Rather make/buy a dedicated flycutter so the boring head doesn't get unnecessary wear since you want all the accuracy it can give you.
That's just my 2 cents.


----------



## Jake P (Jul 18, 2021)

Thanks for the input folks, your comments pretty much echo what I've read and have seen on some youtube videos on the subject.

I guess since no one came in and said something to the effect of "I got that for my boring head and it's fantastic!", that I'll just wait for now and make do without a fly cutter until my lathe arrives and is up and running.  I'll make myself a fly cutter then.  

I do have a nice two inch shell mill as well as a two inch index face mill that will do for now.  I really would like to try a fly cutter to see how much of an improvement on cut quality it can provide for finish work, but it can wait if it's not a unanimous consensus on the boring head option.


----------



## Weldingrod1 (Jul 18, 2021)

I would own one if it fit my boring head!
BUT I would use it for boring, not flycutting.

Sent from my SM-G892A using Tapatalk


----------



## Jake P (Jul 18, 2021)

Weldingrod1 said:


> I would own one if it fit my boring head!
> BUT I would use it for boring, not flycutting.
> 
> Sent from my SM-G892A using Tapatalk


Then you should take a look at their boring bars for the boring head!


----------



## BaronJ (Sep 25, 2021)

Hi Guys,

Might be a bit late here, but here is a picture of my shop made go to fly cutter !


----------



## cwilliamrose (Sep 25, 2021)

I have a Bridgeport boring head. I have used the tool holders as single point flycutters but I would not use the boring head in that way.


----------



## Jake P (Sep 25, 2021)

Since I’ve had some projects that I wanted a fly cutter for and still don’t have my lathe, I bought a Tormach Superfly.  Nice little cutter!


----------



## Tipton1965 (Oct 15, 2021)

Jake P said:


> Since I’ve had some projects that I wanted a fly cutter for and still don’t have my lathe, I bought a Tormach Superfly.  Nice little cutter!

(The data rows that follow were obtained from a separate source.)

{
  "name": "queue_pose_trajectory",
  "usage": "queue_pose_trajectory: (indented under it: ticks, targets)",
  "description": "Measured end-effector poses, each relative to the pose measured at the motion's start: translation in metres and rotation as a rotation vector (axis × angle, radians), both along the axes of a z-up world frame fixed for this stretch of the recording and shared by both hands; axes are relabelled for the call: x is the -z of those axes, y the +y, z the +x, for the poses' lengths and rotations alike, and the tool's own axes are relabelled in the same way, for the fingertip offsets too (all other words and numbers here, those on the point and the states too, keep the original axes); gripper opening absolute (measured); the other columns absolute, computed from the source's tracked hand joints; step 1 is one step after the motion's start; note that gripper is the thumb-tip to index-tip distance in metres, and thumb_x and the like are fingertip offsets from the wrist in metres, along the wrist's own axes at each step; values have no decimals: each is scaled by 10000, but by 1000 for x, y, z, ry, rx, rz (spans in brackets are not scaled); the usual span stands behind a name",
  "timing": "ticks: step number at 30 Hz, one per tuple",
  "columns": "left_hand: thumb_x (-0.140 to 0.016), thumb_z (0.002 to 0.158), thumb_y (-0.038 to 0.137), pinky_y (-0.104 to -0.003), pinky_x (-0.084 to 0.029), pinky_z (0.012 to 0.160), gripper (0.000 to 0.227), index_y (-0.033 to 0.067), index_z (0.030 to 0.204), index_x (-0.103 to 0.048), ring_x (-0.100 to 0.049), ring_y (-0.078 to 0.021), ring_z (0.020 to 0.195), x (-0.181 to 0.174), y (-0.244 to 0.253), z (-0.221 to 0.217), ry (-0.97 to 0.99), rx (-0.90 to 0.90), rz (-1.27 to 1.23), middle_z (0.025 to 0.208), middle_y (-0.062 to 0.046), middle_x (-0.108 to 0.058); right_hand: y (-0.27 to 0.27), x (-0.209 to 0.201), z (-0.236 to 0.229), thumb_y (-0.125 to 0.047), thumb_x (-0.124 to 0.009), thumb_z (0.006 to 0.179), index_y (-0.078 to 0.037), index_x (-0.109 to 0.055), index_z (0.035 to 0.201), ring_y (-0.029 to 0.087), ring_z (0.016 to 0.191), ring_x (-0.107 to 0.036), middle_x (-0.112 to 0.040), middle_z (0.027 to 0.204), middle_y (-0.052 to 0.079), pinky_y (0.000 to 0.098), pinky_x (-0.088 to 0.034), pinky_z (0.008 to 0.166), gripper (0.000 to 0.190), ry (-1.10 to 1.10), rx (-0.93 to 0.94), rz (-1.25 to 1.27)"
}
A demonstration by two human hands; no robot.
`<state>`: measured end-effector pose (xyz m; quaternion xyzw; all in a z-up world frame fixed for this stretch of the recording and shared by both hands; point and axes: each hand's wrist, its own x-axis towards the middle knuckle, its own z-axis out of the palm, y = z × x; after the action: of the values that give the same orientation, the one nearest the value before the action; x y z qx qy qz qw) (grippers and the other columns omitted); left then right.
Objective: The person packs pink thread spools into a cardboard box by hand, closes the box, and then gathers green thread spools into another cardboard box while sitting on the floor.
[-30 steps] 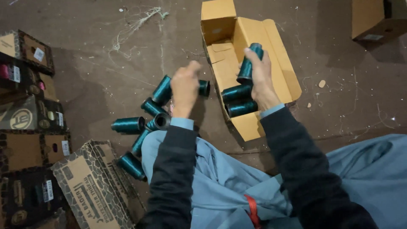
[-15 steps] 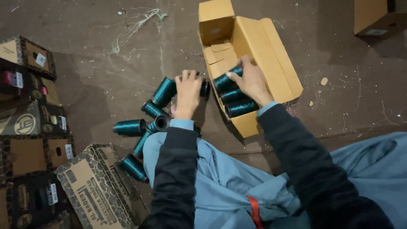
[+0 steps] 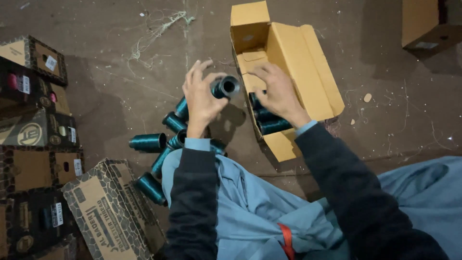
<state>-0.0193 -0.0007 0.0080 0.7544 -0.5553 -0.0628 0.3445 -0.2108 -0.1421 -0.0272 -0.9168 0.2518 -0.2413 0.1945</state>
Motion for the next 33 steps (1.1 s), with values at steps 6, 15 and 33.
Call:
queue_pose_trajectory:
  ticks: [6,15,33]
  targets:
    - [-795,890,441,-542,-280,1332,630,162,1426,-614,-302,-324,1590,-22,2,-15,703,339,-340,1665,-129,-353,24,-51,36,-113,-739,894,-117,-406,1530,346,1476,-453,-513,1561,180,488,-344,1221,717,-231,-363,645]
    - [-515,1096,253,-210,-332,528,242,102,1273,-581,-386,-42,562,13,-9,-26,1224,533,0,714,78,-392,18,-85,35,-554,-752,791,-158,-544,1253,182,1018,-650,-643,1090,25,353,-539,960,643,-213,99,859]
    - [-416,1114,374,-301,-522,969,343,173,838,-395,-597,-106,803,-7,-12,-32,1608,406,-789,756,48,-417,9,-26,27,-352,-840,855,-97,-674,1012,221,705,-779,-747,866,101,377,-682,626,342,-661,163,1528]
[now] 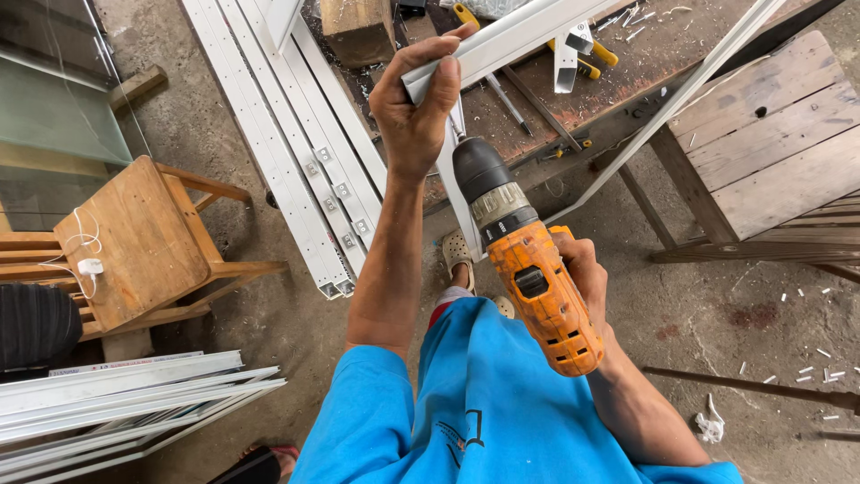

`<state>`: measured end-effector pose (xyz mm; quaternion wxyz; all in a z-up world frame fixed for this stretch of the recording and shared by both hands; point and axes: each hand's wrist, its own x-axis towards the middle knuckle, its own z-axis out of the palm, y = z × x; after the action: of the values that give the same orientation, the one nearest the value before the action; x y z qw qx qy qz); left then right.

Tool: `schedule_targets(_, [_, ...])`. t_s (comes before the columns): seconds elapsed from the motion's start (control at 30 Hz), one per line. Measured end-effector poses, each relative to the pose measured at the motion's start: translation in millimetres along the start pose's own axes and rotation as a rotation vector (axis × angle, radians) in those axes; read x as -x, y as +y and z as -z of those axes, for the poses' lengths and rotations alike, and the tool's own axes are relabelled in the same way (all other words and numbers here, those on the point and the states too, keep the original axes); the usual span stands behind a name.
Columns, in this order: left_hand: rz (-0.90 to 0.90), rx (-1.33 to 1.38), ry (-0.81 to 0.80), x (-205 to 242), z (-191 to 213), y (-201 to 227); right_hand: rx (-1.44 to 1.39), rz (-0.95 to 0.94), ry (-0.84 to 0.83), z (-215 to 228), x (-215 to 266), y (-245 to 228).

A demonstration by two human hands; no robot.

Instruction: The person assembles a white aluminum window frame by drilling pilot holes and inserting rivets. They use a cordless drill and a rivet gun to secure the frame corners, repeatedly flipping the frame to access different sides.

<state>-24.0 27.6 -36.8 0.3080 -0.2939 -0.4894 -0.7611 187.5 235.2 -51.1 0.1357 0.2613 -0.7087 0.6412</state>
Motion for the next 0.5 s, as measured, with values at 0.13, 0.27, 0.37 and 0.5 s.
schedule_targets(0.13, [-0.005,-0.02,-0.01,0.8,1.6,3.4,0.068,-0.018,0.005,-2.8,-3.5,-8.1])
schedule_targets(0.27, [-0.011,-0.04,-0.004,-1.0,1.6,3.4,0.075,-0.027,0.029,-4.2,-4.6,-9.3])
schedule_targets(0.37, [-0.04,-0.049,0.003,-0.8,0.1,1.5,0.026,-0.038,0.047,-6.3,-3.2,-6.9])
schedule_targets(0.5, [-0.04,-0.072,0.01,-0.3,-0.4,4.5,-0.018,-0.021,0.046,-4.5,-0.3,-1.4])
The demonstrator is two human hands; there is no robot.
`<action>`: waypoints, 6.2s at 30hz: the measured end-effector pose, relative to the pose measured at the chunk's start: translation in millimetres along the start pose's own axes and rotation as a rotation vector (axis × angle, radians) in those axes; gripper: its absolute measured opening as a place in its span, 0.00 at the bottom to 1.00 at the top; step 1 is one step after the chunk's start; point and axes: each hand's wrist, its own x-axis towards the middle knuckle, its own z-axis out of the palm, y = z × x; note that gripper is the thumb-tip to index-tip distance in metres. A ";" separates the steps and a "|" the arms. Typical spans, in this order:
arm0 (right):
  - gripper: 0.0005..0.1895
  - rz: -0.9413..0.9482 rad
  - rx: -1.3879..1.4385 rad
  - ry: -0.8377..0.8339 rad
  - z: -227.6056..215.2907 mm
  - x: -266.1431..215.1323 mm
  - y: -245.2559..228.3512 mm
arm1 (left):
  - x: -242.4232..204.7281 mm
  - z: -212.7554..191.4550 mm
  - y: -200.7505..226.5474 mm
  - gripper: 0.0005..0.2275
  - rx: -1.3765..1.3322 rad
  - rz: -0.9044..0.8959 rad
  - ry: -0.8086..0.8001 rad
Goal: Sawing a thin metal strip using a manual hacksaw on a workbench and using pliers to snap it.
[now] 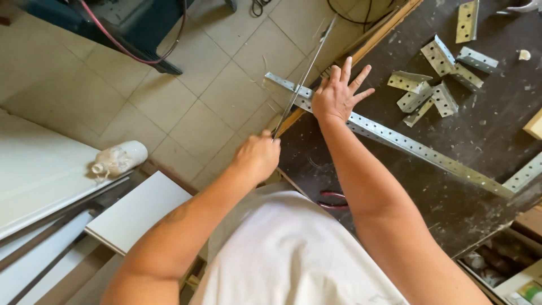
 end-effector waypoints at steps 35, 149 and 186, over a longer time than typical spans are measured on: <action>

Just got one of those for my birthday.


----------



## Larry$ (Oct 15, 2021)

I made a fly cutter bar for my 3" boring head for one job that I wanted a single pattern on the surface. Seems like a lot of stick out but worked fine. It is a lot of pry on the boring head, take light cuts. One thing a fly cutter is really good at is showing how good your head has bee adjusted.


----------



## woodchucker (Oct 15, 2021)

making a fly cutter head is not hard at all.
I have a bunch of old fly cutters, but didn't like them. So I made my own...better than the old company made units.


----------



## Flyinfool (Oct 16, 2021)

I also would pass on that tool.
While I am sure it would work, a boring head is a precision tool and should be used as such. A boring head is not designed for heavy side loads of plowing thru material sideways. Just like you would not use a mic as a C clamp, it will do it but that is not what it is made for (and would make most of us cry if you did). 
Second point is that the position of the insert is not ideal for fly cutting or boring but would work better than nothing for either. I like HSS for fly cutting so that it is easy to grind whatever cutting edge is best for the job at hand.


----------



## ErichKeane (Oct 16, 2021)

Flyinfool said:


> I also would pass on that tool.
> While I am sure it would work, a boring head is a precision tool and should be used as such. A boring head is not designed for heavy side loads of plowing thru material sideways. Just like you would not use a mic as a C clamp, it will do it but that is not what it is made for (and would make most of us cry if you did).
> Second point is that the position of the insert is not ideal for fly cutting or boring but would work better than nothing for either. I like HSS for fly cutting so that it is easy to grind whatever cutting edge is best for the job at hand.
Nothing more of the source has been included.